Parameter expansion — alongside command substitution and arithmetic expansion — is denoted by the "$" symbol.

The command above produces the text below because the shell performs a parameter expansion for modifying the case of alphabetic characters to lowercase on the given variable.

some text owo
Enter fullscreen mode Exit fullscreen mode

You could also provide a pattern for operating only on specific characters. One character at a time is matched, though, so no whole words and character sequences can be used.

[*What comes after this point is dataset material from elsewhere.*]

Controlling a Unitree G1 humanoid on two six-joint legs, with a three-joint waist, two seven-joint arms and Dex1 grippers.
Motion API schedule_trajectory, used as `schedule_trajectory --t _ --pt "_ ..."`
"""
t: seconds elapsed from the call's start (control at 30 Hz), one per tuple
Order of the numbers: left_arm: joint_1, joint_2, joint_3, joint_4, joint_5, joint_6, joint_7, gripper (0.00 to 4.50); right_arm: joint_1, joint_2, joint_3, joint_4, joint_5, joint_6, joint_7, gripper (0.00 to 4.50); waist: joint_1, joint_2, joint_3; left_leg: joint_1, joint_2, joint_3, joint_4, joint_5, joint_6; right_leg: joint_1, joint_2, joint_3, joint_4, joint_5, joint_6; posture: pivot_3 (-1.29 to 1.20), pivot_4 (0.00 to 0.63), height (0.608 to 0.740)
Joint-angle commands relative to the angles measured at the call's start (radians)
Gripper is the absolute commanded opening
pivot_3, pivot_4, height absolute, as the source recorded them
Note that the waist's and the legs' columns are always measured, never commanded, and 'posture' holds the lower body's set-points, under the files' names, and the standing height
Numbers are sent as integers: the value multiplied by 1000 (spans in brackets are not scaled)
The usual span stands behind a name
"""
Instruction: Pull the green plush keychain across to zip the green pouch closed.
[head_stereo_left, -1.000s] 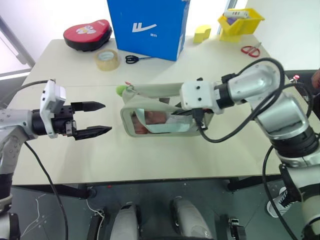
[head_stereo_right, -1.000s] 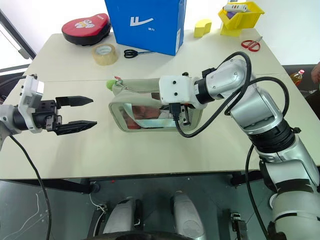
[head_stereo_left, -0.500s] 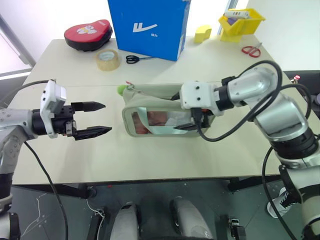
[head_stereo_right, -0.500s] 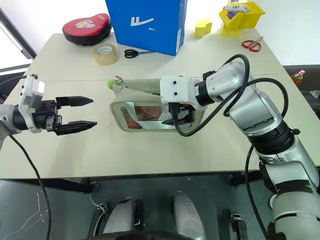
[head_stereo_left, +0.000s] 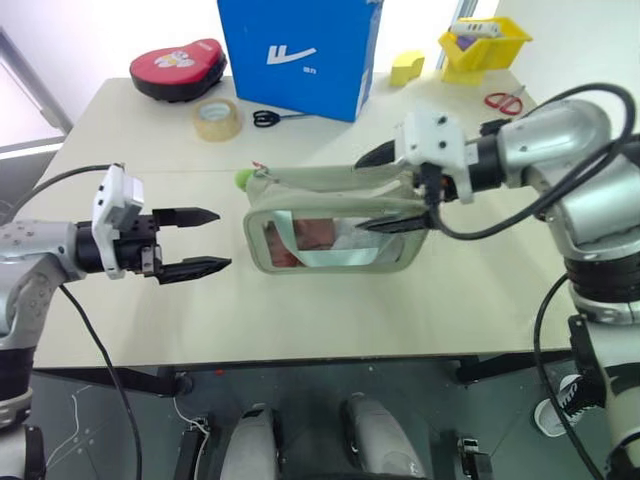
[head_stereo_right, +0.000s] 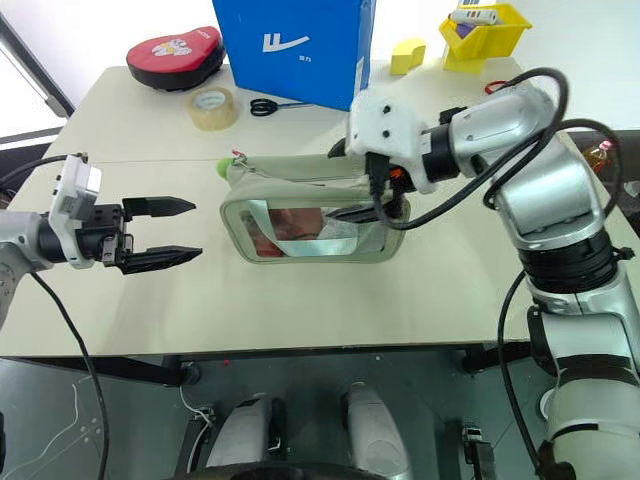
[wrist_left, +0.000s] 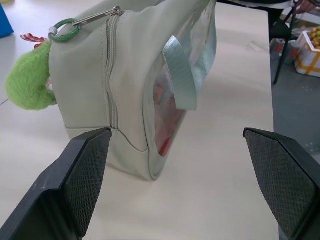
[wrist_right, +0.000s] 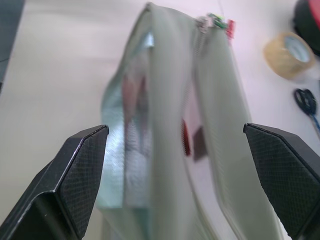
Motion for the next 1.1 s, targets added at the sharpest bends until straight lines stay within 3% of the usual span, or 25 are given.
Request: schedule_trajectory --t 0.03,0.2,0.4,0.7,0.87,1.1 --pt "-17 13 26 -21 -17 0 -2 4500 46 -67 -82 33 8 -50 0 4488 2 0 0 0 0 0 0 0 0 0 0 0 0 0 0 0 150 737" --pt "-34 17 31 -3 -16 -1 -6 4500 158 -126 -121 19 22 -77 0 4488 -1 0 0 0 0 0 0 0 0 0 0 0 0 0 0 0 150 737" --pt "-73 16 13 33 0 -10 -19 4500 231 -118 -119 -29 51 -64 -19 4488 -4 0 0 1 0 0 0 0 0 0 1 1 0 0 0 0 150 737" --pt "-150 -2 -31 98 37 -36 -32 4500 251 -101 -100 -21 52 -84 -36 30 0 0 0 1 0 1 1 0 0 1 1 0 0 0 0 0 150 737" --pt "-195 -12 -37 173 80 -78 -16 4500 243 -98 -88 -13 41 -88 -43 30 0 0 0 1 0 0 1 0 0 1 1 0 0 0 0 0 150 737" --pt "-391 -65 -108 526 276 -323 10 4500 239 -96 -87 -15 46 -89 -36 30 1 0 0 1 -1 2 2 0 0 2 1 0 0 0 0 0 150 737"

[deathroll@fedora ~]$ EXAMPLE_TEXT='sOmE tExT Owo'; echo ${EXAMPLE_TEXT,,O}
somE tExT owo
[deathroll@fedora ~]$ echo ${EXAMPLE_TEXT,,[OT]}
somE tExt owo
[deathroll@fedora ~]$

Builtins

You may already know this, but not all commands you type on the command line are actual programs found somewhere on a filesystem. Bash has built-in commands called "builtins." And you use them all the time. Probably the most commonly used are echo and cd.

My personal favorite is the declare builtin. It enables you to declare a variable of a specific type (e.g., array or integer).

Fields

Since the topic is about internal field separators, it's also a good idea to touch a bit on what are fields.

Here's how the manual defines field:

A unit of text that is the result of one of the shell expansions. After expansion, when executing a command, the resulting fields are used as the command name and arguments.

Pretty self-explanatory.

A Word on Internal Field Separators

Internal field separators tell Bash how to split a field into words — these are just sequences of characters treated as single units.

The separators are listed in the IFS variable that contains three symbols by default: space, tab, newline.

— But what does it mean for me as a user?
— Things will get clear with a couple of simple examples.


Suppose you want to get a list of directories and perform some actions on their names. If you search for directories with the find command, the output will contain multiple lines (i.e., separated by newline characters).

[deathroll@fedora ~]$ find . -mindepth 1 -maxdepth 1 -type d -not -name '.*'
./Pictures
./bin
./Videos
./Public
./Music
./Templates
./git
./nvim
./Downloads
./projects
./NAS
./Desktop
./Documents
./snap
./learn
[deathroll@fedora ~]$
Enter fullscreen mode Exit fullscreen mode

When you substitute the command above so that its output becomes the value of some variable or a part of another command, the shell splits this field into words, dividing where it finds the newline character — or any other character listed in the IFS variable.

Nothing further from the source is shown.